Passage of the MDA of 1976 gained traction in Congress, with Senator Edward Kennedy its prime advocate. Serious, undisclosed defects in technologies such as pacemakers, IUDs, and intraocular lenses caused harm and injury to patients, leaving a trail of product liability lawsuits in their wake. To address this regulatory deficiency, the amendment also created the Bureau of Medical Devices within the FDA specifically to monitor applications for approval.34 According to the amendments, a medical device covers a broad range of instruments, diagnostic tools, and mechanical interventions to mitigate human health; it does not cover “chemical action,” which is generally under the purview of drugs in the FDA.35 The amendment also set parameters for three classes of medical devices according to their perceived risk. Class I requires the least regulatory control, including items such as dental floss, bed pans, or examination gloves. Class II calls for further assurances of safety, labeling, and monitoring to assess harm and prevent injury to patients. Powered wheelchairs, hearing aids, and tampons fall into this category. Class III represents those technologies, such as artificial hearts, that are novel and sustain human life but may cause harm due to their experimental nature.

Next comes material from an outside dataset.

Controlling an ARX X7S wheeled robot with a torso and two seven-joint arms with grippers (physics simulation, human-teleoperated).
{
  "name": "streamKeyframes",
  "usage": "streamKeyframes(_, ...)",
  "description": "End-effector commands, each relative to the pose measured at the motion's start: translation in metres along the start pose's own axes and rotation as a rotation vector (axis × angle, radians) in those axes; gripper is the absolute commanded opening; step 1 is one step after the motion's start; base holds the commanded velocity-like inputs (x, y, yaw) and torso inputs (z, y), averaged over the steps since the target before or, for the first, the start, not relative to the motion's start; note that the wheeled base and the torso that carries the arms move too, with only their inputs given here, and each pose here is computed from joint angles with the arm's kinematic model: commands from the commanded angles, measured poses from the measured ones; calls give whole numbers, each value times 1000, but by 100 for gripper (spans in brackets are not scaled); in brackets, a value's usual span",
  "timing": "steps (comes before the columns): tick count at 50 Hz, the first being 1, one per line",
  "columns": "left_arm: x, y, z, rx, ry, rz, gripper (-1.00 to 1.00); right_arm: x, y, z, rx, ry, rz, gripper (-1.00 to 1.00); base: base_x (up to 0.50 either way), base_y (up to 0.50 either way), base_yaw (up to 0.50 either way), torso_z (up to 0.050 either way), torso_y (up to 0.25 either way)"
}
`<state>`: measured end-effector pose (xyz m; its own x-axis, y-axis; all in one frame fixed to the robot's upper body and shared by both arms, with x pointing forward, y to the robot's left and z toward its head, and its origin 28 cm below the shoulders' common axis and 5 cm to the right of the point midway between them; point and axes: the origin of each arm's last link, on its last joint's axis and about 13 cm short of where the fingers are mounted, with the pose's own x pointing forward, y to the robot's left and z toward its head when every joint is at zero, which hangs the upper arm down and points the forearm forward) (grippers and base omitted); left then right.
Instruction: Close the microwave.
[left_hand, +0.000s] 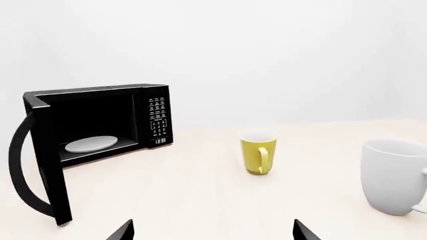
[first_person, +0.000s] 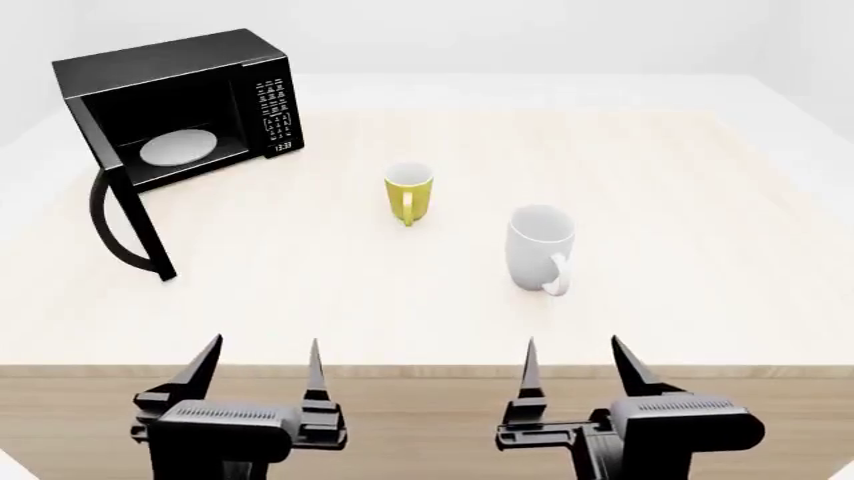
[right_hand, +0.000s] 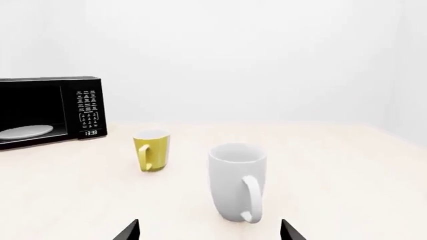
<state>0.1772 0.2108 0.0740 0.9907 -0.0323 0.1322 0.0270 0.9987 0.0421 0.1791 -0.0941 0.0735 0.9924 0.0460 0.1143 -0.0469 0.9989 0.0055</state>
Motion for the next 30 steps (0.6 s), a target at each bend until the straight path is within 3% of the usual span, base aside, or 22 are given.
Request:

Complicating the 1976 classification system was the treatment of devices considered to have a long-standing record of safety. According to David Kessler, who would later become the commissioner of the FDA in 1990,
Pre-amendment devices are assigned to the least-regulated class that is sufficient to provide reasonable assurance of safety and effectiveness. Post-amendment devices that are deemed “substantially equivalent” to pre-amendment devices are assigned to the same class as their comparable pre-amendment devices and may be marketed after the manufacturer provides the FDA with premarketing notification.36
Thus, “if a manufacturer can establish substantial equivalence,” it need only provide the FDA with a premarket notification. If not, the device must go through premarket approval. And, according to Kessler, since the “substantial equivalence” clause encompasses far less testing, cost, and time, it benefits a company to have its device ushered through the regulatory process with premarket notification.
In general, most tampons on the market before 1976 were “grandfathered” in to the new classification system, whereby manufacturers established “substantial equivalence.”37 Furthermore, tampons were categorized as Class II medical devices, a significant definitional shift from cosmetics. Despite the intentions to protect users, the system missed many new technological changes due to the language of “substantial equivalence.” Thus, tampons marketed before 1976 fell into the least regulated class. This is significant to the TSS story and Rely tampons. Rely was first test-marketed in Fort Wayne, Indiana, in 1974 and P&G was not bound by federal law to produce new evidence of safety because it was technically a “pre-amendment device.”38 Thus, even though Rely tampons were relatively new in terms of composition, they were a Class II medical device previously distributed and did not require extra testing or scrutiny.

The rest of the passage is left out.